X
Business

Tech Sector Takes a Kicking in Ethics Ranking

Quite honestly it is hard to take too, too seriously sustainability ratings such as the CRO 100 Best Corporate Citizens of 2008 but they are kind of fun to pull apart none the less. Predictably these rankings generate a fair degree of false humility from the ascendant and gnashing and wailing from the descendant.
Written by James Farrar, Contributor

Quite honestly it is hard to take too, too seriously sustainability ratings such as the CRO 100 Best Corporate Citizens of 2008 but they are kind of fun to pull apart none the less. Predictably these rankings generate a fair degree of false humility from the ascendant and gnashing and wailing from the descendant. Says the CRO's Dennis Schaal:

This list—CRO’s 100 Best Corporate Citizens 2008—matters. If you think for a minute that it doesn’t, then get on the phone or sit upright at your computer to listen to or read some of the phone calls and e-mails CRO magazine received from irate companies that found themselves MIA from the list or lower in the rankings than they would have liked.

Oh the humanity!

Emotions are bound to be running particularly high this year with a seemingly unstable methodology generating a staggeringly wild rate of churn of 79% and the tech sector has taken a real drubbing as a result. Microsoft, Google, AMD, Autodesk, Salesforce.com, Dell and Adobe amongst others all find themselves thrown out of the CRO virtuous 100. But Intel, IBM, Sun and Cisco endure the shakeup with Intel coming in at number one.

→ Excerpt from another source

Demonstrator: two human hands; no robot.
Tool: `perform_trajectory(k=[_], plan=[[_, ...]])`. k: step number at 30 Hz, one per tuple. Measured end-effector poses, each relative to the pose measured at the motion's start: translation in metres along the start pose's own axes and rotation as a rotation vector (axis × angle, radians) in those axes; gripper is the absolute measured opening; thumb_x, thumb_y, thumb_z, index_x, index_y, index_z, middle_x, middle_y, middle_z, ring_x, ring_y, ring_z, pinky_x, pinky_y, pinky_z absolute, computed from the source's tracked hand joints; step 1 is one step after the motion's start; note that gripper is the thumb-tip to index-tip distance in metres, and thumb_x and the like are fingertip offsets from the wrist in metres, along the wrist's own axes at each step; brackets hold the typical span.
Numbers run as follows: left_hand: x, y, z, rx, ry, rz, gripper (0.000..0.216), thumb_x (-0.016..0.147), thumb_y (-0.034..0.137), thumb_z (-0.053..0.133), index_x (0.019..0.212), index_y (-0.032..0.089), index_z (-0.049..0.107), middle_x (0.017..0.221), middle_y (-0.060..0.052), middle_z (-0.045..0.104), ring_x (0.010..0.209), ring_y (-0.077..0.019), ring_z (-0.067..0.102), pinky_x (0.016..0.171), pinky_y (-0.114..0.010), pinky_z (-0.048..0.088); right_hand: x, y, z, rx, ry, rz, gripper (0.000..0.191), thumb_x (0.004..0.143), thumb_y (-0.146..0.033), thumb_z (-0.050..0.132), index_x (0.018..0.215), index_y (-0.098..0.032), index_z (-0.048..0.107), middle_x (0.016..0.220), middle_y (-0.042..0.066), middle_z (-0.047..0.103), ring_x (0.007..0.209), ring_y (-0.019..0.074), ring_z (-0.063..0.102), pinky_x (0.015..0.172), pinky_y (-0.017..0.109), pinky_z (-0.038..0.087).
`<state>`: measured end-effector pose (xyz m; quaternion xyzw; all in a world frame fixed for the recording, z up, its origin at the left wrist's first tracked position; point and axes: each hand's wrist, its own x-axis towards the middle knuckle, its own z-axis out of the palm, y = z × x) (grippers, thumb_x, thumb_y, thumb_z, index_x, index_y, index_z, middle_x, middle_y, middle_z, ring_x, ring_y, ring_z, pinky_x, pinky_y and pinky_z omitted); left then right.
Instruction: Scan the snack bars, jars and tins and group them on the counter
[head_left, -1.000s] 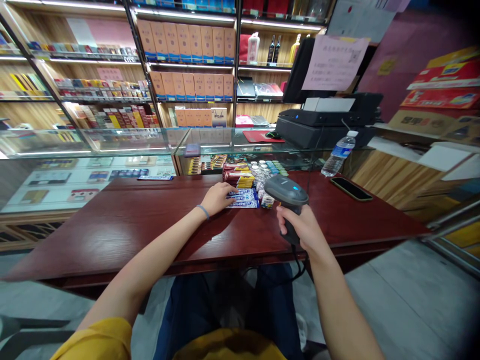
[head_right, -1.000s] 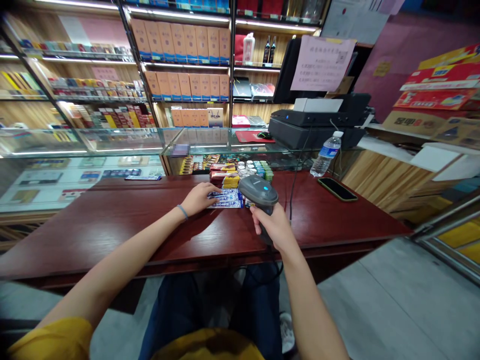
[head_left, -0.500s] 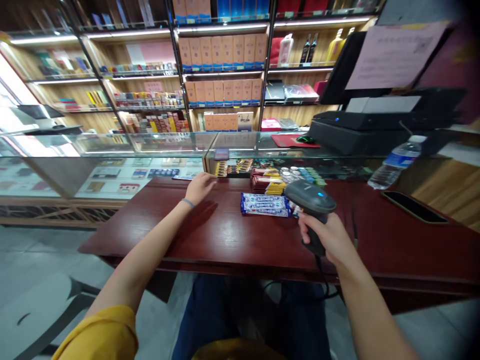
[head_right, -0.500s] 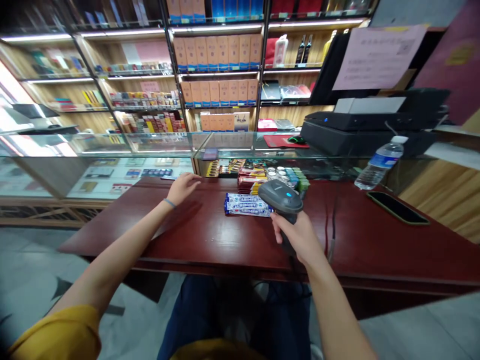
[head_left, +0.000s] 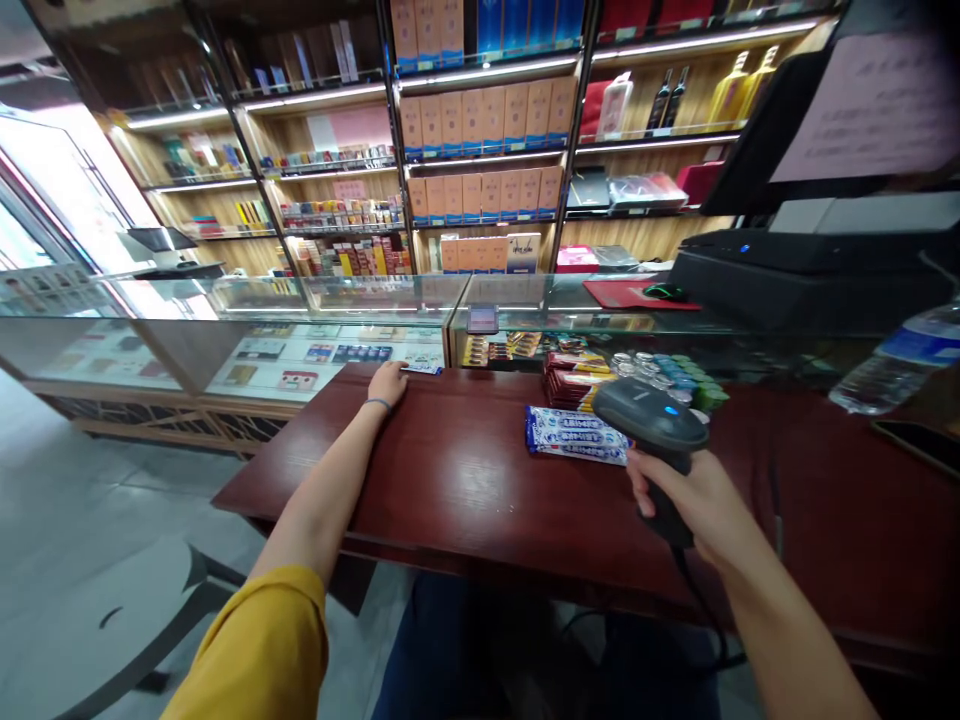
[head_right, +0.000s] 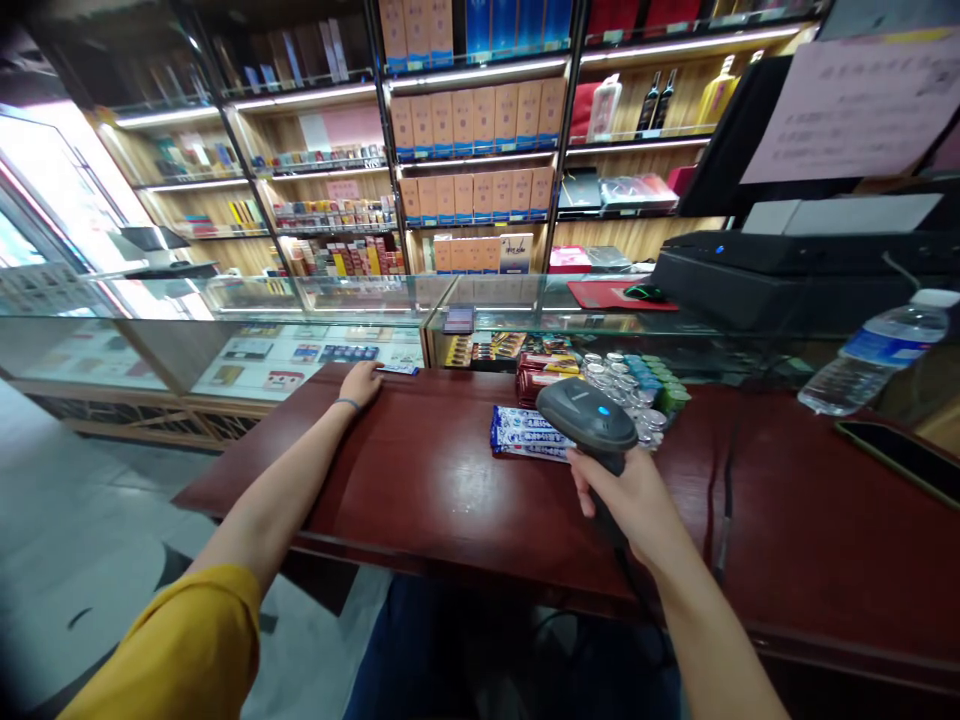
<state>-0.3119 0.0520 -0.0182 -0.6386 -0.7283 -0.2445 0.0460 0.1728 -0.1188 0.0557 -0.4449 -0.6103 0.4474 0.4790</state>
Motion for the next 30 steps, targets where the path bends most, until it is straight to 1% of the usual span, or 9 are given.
perform_trajectory(k=[4,7,11,14,17,22,24,27,30], plan=[[0.010,-0.002,0.008,0.039,-0.049,0.041,0.047,0.090,0.017,0.050,0.135,0.014,0.061,0.138,-0.016,0.060,0.128,-0.0278,0.058,0.113,-0.038,0.044,0.002,0.000,0.002,0.005,0.022,0.014,0.040,0.085,-0.044,0.073,0.058,-0.021,0.056,0.051,-0.003,0.055,0.040,0.0103,0.050,0.045,0.024,0.039],[0.017,-0.002,0.013,0.073,-0.087,0.076,0.056,0.089,0.013,0.046,0.145,0.014,0.053,0.150,-0.015,0.053,0.140,-0.0264,0.048,0.117,-0.038,0.040,0.002,-0.003,0.003,-0.005,0.039,0.010,0.040,0.085,-0.043,0.074,0.057,-0.020,0.056,0.050,-0.003,0.054,0.040,0.0097,0.049,0.045,0.024,0.038],[0.019,0.000,0.017,0.140,-0.184,0.026,0.062,0.092,0.017,0.042,0.154,0.018,0.042,0.159,-0.014,0.043,0.150,-0.0324,0.035,0.120,-0.055,0.032,0.000,-0.005,0.005,0.005,0.048,0.016,0.039,0.084,-0.043,0.074,0.058,-0.020,0.056,0.052,-0.003,0.055,0.040,0.0097,0.050,0.045,0.024,0.037],[0.018,0.002,0.017,0.161,-0.219,0.005,0.061,0.094,0.020,0.040,0.155,0.018,0.039,0.156,-0.016,0.047,0.148,-0.0336,0.037,0.120,-0.061,0.028,0.000,-0.006,0.007,0.011,0.055,0.022,0.038,0.083,-0.043,0.074,0.060,-0.020,0.057,0.052,-0.003,0.054,0.039,0.0099,0.049,0.044,0.024,0.037],[0.017,0.003,0.014,0.167,-0.183,0.001,0.055,0.095,0.023,0.041,0.150,0.017,0.048,0.146,-0.017,0.057,0.139,-0.0321,0.049,0.119,-0.059,0.030,0.000,-0.007,0.008,0.018,0.063,0.030,0.036,0.083,-0.043,0.075,0.061,-0.020,0.057,0.052,-0.003,0.054,0.039,0.0102,0.049,0.043,0.024,0.036],[0.016,0.000,0.005,0.130,-0.163,0.080,0.036,0.091,0.026,0.053,0.120,0.020,0.073,0.127,-0.014,0.070,0.121,-0.0305,0.064,0.111,-0.044,0.044,-0.002,-0.009,0.006,-0.003,0.053,0.012,0.039,0.085,-0.041,0.072,0.056,-0.020,0.055,0.049,-0.003,0.053,0.040,0.0098,0.048,0.046,0.024,0.037],[0.013,-0.001,0.001,0.104,-0.174,0.145,0.033,0.090,0.026,0.054,0.115,0.020,0.076,0.122,-0.014,0.072,0.115,-0.0294,0.067,0.104,-0.039,0.049,-0.003,-0.009,0.006,-0.003,0.051,0.007,0.039,0.085,-0.041,0.071,0.056,-0.020,0.055,0.049,-0.003,0.053,0.040,0.0100,0.048,0.046,0.024,0.038],[0.006,0.001,-0.006,0.100,-0.170,0.241,0.031,0.092,0.027,0.053,0.111,0.021,0.077,0.119,-0.013,0.073,0.111,-0.0283,0.068,0.099,-0.036,0.051,-0.005,-0.008,0.006,0.015,0.052,0.013,0.038,0.084,-0.042,0.073,0.058,-0.020,0.055,0.051,-0.003,0.053,0.040,0.0104,0.048,0.045,0.025,0.038],[-0.003,0.008,-0.011,0.149,-0.165,0.255,0.028,0.094,0.030,0.052,0.106,0.024,0.077,0.118,-0.012,0.073,0.107,-0.0263,0.070,0.094,-0.034,0.052,-0.005,-0.008,0.005,0.047,0.048,0.026,0.037,0.081,-0.044,0.076,0.060,-0.020,0.056,0.053,-0.002,0.055,0.039,0.0108,0.049,0.042,0.025,0.038]])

Maine based IW Financial presided over the analysis for the CRO list. In 2008, CRO—in partnership with IW Financial, a Portland, Maine, research and consulting firm that did much of the heavy lifting—tweaked the methodology to emphasize the corporate responsibility efforts of large, impactful corporations in eight categories: Climate Change, Employee Relations, Environment, Financial, Governance, Human Rights, Lobbying and Philanthropy. In so doing, we added, renamed, combined or dropped other categories, and gave Climate Change and other issues related to Environment the greatest weight because of their acute importance.

Sadly the CRO listing only evaluates US headquartered firms so we are getting a rather US centric view on the global corporate sustainability agenda. This is unfortunate because certainly both the markets and the issues at hand are truly global so why not the ranking?

What I find a little confusing about all of this is CRO / IW Financial only in December published a top 10 by industry list for US headquartered firms and for the software industry this included Adobe (#1), Oracle (#2) & Microsoft (#9) and yet none of these firms feature in the CRO Top 100 just published. Still, I think Intel's top ranking is well deserved - do check out the Intel CSR blog here to learn more about what they do well.

I think CRO just maybe on to something here and certainly a shift in the methodology to weigh more heavily towards climate change, policy and performance is a good thing. But to get a more meaningful result CRO / IW Financial also need to consider product and relative operational impact in the equation. And yet for 2008 they have actually dropped the product dimension which was previously factored in. Maybe this explains why the 2008 top 100 ranking contains no less than 18 Utilities and yet not one software company whilst in 2007 we practically had the inverse. That is not to say the Utilities have not performed brilliantly, PG&E for example is doing some really great things on sustainability. But if we are to use these ratings to stimulate a discussion on actual sustainability performance then we need to focus a little more on the core business model and the materiality of sustainability risk & opportunity unique to each sector.

OK, so no ranking is perfect, and the CRO is evolving the methodology and admittedly I do love to nit pick these things. But perhaps the most important purpose such beauty contests serve is to get us all talking and hopefully thinking a little as well. For that, thank you CRO.